**WORK TO COMPLETE**
Across the material below, how many lines contain the word "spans"? Respond with the number only.

**RECORDS SHOWN**
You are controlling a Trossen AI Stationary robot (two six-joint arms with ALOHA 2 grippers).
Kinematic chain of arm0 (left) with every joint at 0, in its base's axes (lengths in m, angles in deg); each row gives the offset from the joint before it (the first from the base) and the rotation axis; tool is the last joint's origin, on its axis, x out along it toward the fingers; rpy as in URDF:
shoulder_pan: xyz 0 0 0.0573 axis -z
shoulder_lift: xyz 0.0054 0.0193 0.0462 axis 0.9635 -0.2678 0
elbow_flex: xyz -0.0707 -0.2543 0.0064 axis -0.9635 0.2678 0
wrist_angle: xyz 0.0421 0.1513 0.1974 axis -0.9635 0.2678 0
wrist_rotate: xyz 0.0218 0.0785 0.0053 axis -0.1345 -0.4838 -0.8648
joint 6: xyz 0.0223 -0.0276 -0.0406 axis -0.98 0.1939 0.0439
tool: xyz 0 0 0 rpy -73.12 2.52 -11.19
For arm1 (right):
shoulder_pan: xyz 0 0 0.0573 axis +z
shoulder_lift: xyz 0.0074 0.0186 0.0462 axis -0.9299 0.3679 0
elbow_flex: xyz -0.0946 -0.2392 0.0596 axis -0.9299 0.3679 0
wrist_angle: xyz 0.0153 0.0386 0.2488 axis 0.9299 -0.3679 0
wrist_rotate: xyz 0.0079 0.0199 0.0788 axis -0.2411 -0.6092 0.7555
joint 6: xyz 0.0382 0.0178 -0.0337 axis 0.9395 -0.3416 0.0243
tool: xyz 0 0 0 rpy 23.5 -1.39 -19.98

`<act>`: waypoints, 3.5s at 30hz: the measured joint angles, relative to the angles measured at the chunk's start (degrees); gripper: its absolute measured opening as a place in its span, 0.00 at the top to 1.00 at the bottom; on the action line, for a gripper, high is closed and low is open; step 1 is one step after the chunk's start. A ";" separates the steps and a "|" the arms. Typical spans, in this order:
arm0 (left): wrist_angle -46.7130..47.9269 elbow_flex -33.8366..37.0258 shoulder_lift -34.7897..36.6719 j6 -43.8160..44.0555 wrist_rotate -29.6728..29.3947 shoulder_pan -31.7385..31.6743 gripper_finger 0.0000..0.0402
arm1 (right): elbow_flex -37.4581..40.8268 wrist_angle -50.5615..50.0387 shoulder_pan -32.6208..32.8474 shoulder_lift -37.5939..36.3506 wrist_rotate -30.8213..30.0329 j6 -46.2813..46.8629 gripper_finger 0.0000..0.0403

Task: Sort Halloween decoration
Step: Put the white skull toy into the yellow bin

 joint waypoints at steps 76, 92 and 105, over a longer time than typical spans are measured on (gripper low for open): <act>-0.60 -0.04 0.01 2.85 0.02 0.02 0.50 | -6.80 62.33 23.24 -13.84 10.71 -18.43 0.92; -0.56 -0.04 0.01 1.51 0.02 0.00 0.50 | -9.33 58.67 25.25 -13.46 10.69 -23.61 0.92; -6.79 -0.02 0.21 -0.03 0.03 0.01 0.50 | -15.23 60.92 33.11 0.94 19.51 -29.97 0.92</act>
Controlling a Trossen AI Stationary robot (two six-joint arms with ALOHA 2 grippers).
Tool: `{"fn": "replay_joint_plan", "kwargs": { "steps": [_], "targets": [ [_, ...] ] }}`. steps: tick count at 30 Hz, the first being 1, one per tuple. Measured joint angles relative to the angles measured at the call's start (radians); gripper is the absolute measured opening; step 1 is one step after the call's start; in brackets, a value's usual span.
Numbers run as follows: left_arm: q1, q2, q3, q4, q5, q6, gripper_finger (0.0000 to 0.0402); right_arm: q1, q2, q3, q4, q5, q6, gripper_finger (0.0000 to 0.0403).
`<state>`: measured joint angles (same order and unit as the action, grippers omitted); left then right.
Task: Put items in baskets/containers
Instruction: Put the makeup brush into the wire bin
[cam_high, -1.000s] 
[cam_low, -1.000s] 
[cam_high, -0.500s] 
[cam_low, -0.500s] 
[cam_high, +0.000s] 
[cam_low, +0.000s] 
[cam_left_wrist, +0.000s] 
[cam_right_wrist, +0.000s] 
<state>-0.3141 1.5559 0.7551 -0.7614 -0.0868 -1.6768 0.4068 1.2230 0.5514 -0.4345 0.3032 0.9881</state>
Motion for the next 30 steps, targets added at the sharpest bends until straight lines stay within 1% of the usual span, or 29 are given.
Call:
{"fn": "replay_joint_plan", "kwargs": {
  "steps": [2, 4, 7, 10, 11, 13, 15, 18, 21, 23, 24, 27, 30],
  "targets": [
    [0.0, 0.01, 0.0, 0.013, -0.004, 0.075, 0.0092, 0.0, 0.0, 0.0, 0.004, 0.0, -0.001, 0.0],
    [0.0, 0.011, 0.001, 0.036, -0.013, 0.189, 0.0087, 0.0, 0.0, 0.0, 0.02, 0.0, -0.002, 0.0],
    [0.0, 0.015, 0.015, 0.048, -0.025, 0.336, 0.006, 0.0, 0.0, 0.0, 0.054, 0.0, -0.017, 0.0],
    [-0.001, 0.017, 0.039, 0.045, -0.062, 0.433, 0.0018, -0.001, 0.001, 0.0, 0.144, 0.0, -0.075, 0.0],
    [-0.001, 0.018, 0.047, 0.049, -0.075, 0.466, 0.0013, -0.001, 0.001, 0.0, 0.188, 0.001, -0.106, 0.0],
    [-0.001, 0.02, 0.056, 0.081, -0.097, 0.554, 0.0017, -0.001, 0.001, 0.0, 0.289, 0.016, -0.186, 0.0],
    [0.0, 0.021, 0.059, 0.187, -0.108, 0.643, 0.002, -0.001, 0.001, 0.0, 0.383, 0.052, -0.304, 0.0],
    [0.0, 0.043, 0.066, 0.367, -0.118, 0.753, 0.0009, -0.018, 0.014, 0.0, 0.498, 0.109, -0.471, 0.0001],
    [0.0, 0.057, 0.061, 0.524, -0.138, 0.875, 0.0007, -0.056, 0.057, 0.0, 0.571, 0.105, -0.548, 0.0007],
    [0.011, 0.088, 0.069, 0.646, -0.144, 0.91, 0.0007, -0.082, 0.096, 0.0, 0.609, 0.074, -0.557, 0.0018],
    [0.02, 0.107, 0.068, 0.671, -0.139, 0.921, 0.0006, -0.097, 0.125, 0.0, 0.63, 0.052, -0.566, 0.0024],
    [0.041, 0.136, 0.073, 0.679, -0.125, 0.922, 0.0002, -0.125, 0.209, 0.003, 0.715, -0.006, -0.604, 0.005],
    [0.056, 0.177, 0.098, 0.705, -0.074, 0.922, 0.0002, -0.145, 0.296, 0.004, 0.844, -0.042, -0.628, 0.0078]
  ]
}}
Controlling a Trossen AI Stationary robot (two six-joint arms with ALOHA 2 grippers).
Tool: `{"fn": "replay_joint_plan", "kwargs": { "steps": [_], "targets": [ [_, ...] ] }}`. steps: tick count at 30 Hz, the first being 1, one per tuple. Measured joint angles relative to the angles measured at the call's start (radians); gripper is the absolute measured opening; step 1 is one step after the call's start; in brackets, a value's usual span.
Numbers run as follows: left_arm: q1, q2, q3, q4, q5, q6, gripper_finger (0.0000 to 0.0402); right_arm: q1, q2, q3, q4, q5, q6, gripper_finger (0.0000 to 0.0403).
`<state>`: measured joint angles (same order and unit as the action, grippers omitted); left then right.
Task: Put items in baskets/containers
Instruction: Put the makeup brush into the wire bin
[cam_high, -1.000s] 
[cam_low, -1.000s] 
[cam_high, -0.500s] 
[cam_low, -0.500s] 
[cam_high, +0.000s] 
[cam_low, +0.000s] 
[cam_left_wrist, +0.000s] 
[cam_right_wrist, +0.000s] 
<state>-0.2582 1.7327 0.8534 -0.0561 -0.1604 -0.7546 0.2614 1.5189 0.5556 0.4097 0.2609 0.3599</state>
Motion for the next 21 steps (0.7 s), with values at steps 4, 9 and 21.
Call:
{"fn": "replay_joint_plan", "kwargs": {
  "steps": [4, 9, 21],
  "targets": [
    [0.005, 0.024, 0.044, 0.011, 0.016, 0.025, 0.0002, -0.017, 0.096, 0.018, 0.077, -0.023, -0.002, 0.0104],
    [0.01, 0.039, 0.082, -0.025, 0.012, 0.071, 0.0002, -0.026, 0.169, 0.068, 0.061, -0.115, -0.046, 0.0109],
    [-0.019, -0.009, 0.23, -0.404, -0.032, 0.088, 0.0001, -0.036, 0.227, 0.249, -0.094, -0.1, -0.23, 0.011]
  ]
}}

**SOLVED PROBLEM**
2